Hi all,
I am having an issue setting up S2S VPN on our new ASA 5506 model. When I try to add the vpn via the wizard, I get an error if I choose "inside" on the NAT exempt page. The error is below.
VPN and AnyConnect
[OK] access-list outside_cryptomap line 1 extended permit ip object Subnet_3 object-group Head_Office_Group
[OK] group-policy GroupPolicy_X.X.X.X attributes
group-policy GroupPolicy_X.X.X.X attributes
[ERROR] no split-tunnel-all-dns
Command failed
[OK] exit
[OK] tunnel-group X.X.X.X ipsec-attributes
tunnel-group X.X.X.X ipsec-attributes
[OK] ikev2 local-authentication pre-shared-key **********
[OK] ikev2 remote-authentication pre-shared-key **********
[OK] crypto map outside_map 4 match address outside_cryptomap
[OK] clear configure access-list outside_cryptomap_4
[ERROR] nat (inside,outside) 5 source static Subnet_3 Subnet_3 destination static Head_Office_Group Head_Office_Group no-proxy-arp route-lookup
nat (inside,outside) 5 source static Subnet_3 Subnet_3 destinati ^on static Head_Office_Group Head_Office_Group no-proxy-arp route-lookup
ERROR: % Invalid input detected at '^' marker.

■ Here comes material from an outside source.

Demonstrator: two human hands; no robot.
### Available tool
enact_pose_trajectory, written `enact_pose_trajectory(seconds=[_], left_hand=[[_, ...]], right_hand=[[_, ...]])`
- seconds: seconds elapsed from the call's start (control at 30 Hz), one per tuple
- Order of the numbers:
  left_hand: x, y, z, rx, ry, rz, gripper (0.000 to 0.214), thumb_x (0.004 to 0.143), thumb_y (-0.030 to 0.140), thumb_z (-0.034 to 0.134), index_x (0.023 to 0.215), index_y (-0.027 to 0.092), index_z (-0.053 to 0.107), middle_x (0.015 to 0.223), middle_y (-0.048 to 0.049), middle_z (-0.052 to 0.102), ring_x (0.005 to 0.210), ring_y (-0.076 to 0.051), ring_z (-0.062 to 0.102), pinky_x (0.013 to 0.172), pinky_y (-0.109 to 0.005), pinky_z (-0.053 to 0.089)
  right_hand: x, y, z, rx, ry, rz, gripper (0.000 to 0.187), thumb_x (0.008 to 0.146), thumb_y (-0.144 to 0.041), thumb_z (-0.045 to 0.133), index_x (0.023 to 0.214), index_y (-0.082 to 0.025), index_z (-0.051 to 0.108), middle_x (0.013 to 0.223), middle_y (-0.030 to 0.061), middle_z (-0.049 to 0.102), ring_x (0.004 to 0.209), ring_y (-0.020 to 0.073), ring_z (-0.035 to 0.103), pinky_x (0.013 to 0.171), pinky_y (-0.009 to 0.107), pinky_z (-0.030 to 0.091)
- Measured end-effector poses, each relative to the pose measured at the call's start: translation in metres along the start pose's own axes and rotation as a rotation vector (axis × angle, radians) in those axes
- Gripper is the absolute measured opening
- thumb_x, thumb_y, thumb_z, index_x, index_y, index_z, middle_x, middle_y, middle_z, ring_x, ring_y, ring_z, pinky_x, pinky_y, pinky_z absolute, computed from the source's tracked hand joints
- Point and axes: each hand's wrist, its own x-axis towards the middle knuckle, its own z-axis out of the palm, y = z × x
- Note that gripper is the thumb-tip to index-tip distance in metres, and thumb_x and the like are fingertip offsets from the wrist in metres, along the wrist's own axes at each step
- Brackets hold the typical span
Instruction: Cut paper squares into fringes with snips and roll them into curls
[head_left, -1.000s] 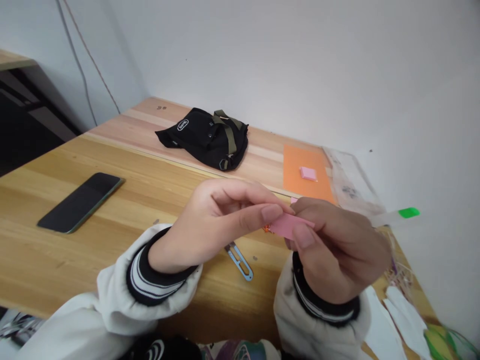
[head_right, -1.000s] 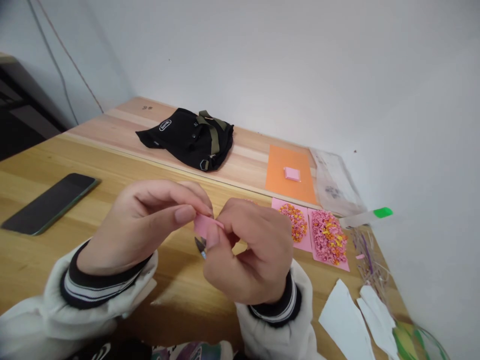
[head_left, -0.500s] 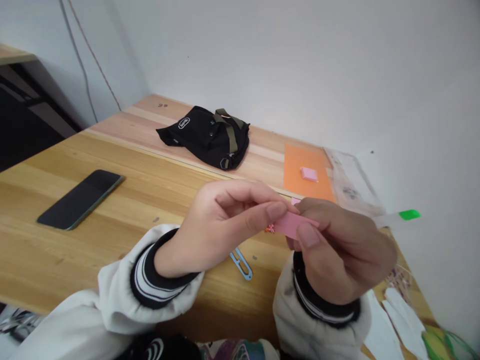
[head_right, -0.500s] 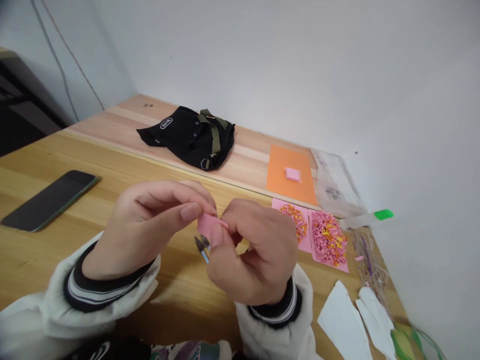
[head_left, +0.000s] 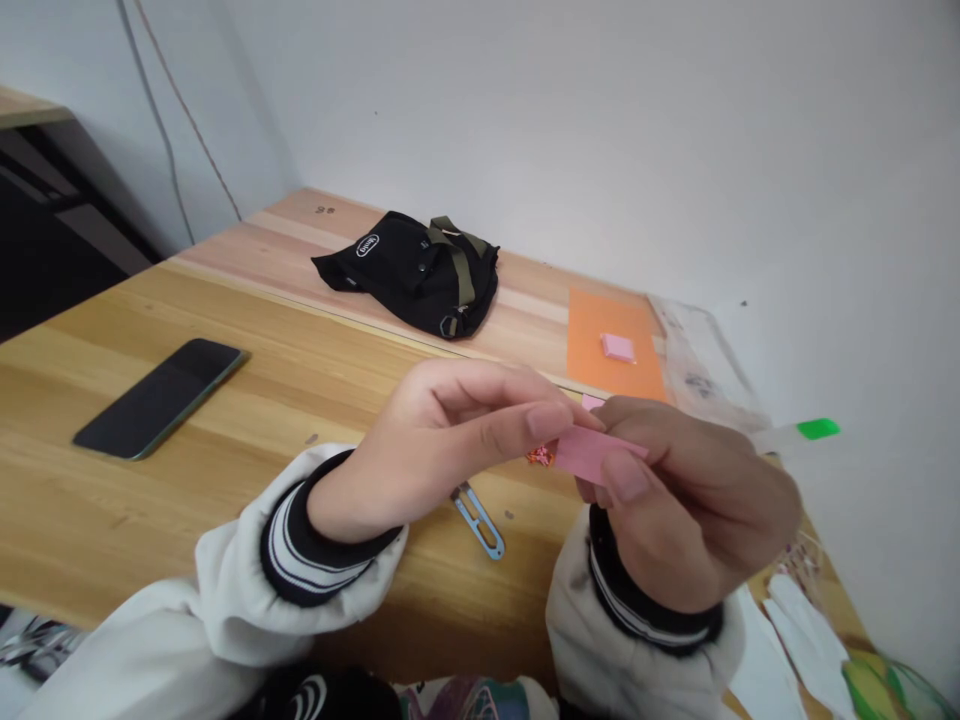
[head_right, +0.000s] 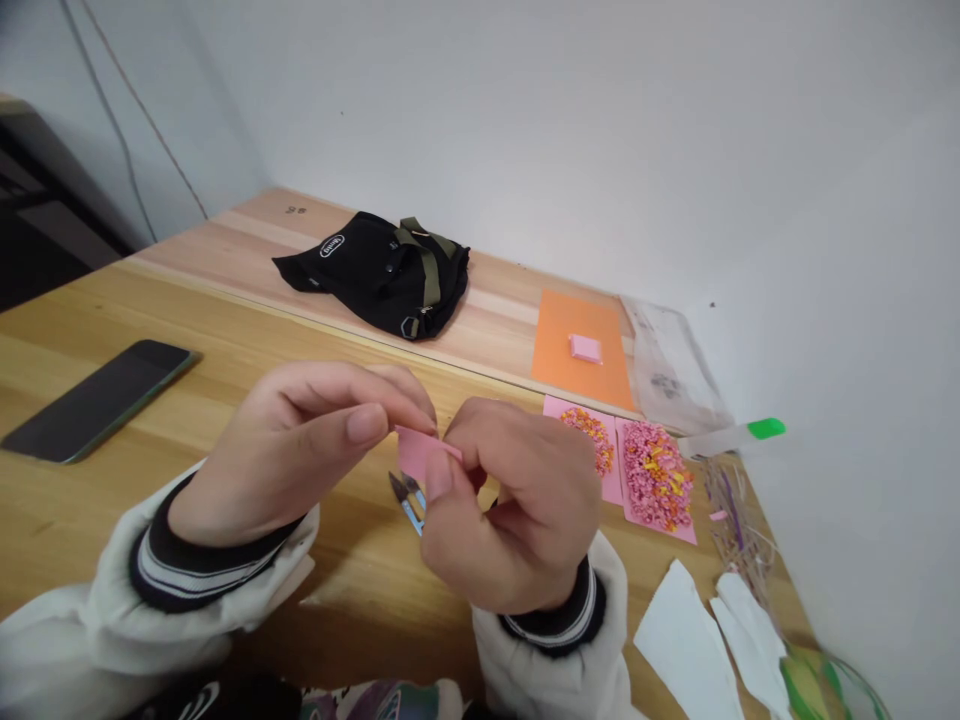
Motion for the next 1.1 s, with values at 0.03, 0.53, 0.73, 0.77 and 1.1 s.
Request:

However, if I choose for example "inside1" or "inside2", the wizard will complete but I can only vpn to that interface.
Our service providers set up the firewall initially and I have noticed that our other two firewalls that use S2S vpn without issue (both ASA 5505's) are set up in the interface area as a VLAN. This ASA 5506 has been set up as a Bridge Group. So on the 5505 we just have an inside and an outside. This 5506 has an inside, an outside, and then inside1, inside2, inside3, etc.
I'm not sure how to resolve this. Do I need to re-setup the firewall from scratch using the VLAN option (I can't see a way to change from bridge group to VLAN so not sure if this is even possible on this model). Or is there some other way to get the S2S working so that I can connect to all insideX interfaces?
Thanks in advance for any guidance that you can provide!